Canonicalization can do whatever my_algorithm wants to do. In the above example, input mdspan canonicalization has three steps.

  1. It converts the input mapping with generic InExtents to the same input mapping with dims<3>.
  2. It converts the input accessor to an accessor with const element_type.
  3. It converts the input data handle to the new accessor’s data_handle_type.

We know how to do (1). If a layout mapping is well-formed for one extents specialization, it’s required to work for all extents specializations of the same rank. That is, if Layout::mapping<Extents0> is well-formed and Extents1 is an extents specialization with Extents1::rank() equal to Extents0::rank(), then Layout::mapping<Extents1> is well-formed. The Standard doesn’t require that Layout::mapping<Extents1> is constructible from Layout::mapping<Extents0> (perhaps it should!), but we can generally assume this for all the Standard Layout mappings. (We leave guaranteeing that this works for user-defined layout mappings to a separate proposal.)

We do NOT know how to (2). We know how to do it for the Standard accessors like default_accessor and aligned_accessor, but we don’t know how to do it for an arbitrary user-defined accessor.
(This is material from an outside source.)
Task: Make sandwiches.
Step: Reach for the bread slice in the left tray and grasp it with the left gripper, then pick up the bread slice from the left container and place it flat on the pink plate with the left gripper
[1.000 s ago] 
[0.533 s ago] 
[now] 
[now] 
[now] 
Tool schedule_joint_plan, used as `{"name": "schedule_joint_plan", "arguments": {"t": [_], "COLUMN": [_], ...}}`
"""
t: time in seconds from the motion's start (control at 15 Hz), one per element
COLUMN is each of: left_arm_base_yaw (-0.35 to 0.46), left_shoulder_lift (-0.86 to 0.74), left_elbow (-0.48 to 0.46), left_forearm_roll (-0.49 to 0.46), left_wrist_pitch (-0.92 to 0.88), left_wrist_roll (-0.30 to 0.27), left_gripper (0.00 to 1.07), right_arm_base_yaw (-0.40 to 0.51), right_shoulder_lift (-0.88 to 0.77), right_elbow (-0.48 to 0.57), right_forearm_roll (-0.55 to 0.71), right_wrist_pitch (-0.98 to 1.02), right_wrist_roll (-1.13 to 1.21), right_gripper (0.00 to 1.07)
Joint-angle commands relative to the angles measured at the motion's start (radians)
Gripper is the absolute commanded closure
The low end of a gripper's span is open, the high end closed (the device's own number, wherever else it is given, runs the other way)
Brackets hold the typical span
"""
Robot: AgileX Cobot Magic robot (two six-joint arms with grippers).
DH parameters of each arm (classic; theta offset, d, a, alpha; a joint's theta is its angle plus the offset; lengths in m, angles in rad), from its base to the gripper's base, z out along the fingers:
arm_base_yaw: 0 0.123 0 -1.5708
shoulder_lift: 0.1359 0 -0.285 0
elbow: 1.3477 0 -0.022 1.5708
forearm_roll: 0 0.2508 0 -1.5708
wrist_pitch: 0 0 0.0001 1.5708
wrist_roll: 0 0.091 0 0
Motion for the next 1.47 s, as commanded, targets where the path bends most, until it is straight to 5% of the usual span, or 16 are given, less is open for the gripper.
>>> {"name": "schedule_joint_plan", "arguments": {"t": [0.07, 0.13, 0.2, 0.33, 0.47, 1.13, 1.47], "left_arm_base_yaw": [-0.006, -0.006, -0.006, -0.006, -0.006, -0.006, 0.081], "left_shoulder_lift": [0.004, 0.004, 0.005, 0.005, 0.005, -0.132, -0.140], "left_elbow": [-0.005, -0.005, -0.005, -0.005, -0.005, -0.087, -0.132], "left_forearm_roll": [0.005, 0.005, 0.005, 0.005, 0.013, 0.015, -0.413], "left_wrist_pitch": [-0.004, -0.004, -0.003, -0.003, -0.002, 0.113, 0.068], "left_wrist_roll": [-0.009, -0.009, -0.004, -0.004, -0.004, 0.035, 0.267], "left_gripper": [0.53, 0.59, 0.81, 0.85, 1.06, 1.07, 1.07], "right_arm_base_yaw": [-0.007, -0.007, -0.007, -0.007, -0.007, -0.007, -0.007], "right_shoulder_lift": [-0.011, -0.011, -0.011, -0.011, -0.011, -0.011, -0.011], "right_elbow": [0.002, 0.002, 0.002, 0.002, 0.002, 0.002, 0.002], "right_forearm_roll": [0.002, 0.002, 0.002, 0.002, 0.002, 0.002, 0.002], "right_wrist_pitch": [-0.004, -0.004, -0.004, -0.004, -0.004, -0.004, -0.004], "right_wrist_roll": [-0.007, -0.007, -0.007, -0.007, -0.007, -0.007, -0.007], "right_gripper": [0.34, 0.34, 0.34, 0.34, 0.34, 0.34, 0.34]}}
This situation has come up in practice for the authors. One author developed this two-layer scheme for generic algorithms in the kokkos-kernels subproject of the Kokkos project. The scheme works there because Kokkos’ analog of mdspan, Kokkos::View, has a way to get a const element type version of a Kokkos::View. The same author consulted on how to implement the analogous two-layer scheme for an mdspan-based generic algorithms library, RAPIDS RAFT. It didn’t work because there is no way currently to get a const element type version of an mdspan.

4.2 Why can’t users do this with the current Standard?

We know how to geta const element type versions of the Standard accessors default_accessor and aligned_accessor. Users might guess that they can assume that all accessors have the form Accessor<ElementType, Args...>, where the first template argument is the element type, and the subsequent template arguments determine the accessor’s behavior. This assumption is false, for the following reasons.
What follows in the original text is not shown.